Work task>
Extract the complete listing and repeat it word for word.

Collected material>
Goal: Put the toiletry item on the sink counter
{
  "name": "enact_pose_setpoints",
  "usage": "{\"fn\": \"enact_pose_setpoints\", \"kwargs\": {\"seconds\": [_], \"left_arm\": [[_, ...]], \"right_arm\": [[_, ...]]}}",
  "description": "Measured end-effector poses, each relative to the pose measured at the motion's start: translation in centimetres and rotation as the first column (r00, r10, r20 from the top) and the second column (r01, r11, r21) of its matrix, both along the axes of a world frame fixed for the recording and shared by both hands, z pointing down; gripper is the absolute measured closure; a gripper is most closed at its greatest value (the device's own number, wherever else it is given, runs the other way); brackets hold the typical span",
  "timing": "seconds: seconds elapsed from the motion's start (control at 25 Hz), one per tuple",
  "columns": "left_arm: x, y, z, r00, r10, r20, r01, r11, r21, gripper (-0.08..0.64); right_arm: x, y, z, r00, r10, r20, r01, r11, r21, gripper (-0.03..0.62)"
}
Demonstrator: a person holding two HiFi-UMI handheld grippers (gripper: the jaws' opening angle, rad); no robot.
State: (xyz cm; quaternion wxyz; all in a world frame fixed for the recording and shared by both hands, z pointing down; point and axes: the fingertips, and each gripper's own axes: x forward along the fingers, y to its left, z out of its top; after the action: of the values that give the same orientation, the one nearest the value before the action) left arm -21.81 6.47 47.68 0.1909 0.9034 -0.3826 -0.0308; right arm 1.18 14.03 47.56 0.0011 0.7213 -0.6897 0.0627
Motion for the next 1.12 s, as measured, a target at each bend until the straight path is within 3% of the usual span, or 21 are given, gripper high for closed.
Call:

Answer for the task>
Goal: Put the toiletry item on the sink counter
{
  "name": "enact_pose_setpoints",
  "usage": "{\"fn\": \"enact_pose_setpoints\", \"kwargs\": {\"seconds\": [_], \"left_arm\": [[_, ...]], \"right_arm\": [[_, ...]]}}",
  "description": "Measured end-effector poses, each relative to the pose measured at the motion's start: translation in centimetres and rotation as the first column (r00, r10, r20 from the top) and the second column (r01, r11, r21) of its matrix, both along the axes of a world frame fixed for the recording and shared by both hands, z pointing down; gripper is the absolute measured closure; a gripper is most closed at its greatest value (the device's own number, wherever else it is given, runs the other way); brackets hold the typical span",
  "timing": "seconds: seconds elapsed from the motion's start (control at 25 Hz), one per tuple",
  "columns": "left_arm: x, y, z, r00, r10, r20, r01, r11, r21, gripper (-0.08..0.64); right_arm: x, y, z, r00, r10, r20, r01, r11, r21, gripper (-0.03..0.62)"
}
Demonstrator: a person holding two HiFi-UMI handheld grippers (gripper: the jaws' opening angle, rad); no robot.
State: (xyz cm; quaternion wxyz; all in a world frame fixed for the recording and shared by both hands, z pointing down; point and axes: the fingertips, and each gripper's own axes: x forward along the fingers, y to its left, z out of its top; after the action: of the values that give the same orientation, the one nearest the value before the action) left arm -21.81 6.47 47.68 0.1909 0.9034 -0.3826 -0.0308; right arm 1.18 14.03 47.56 0.0011 0.7213 -0.6897 0.0627
Motion for the next 1.12 s, as measured, a target at each bend until the straight path is within 3% of the usual span, or 21 are given, gripper high for closed.
Call:

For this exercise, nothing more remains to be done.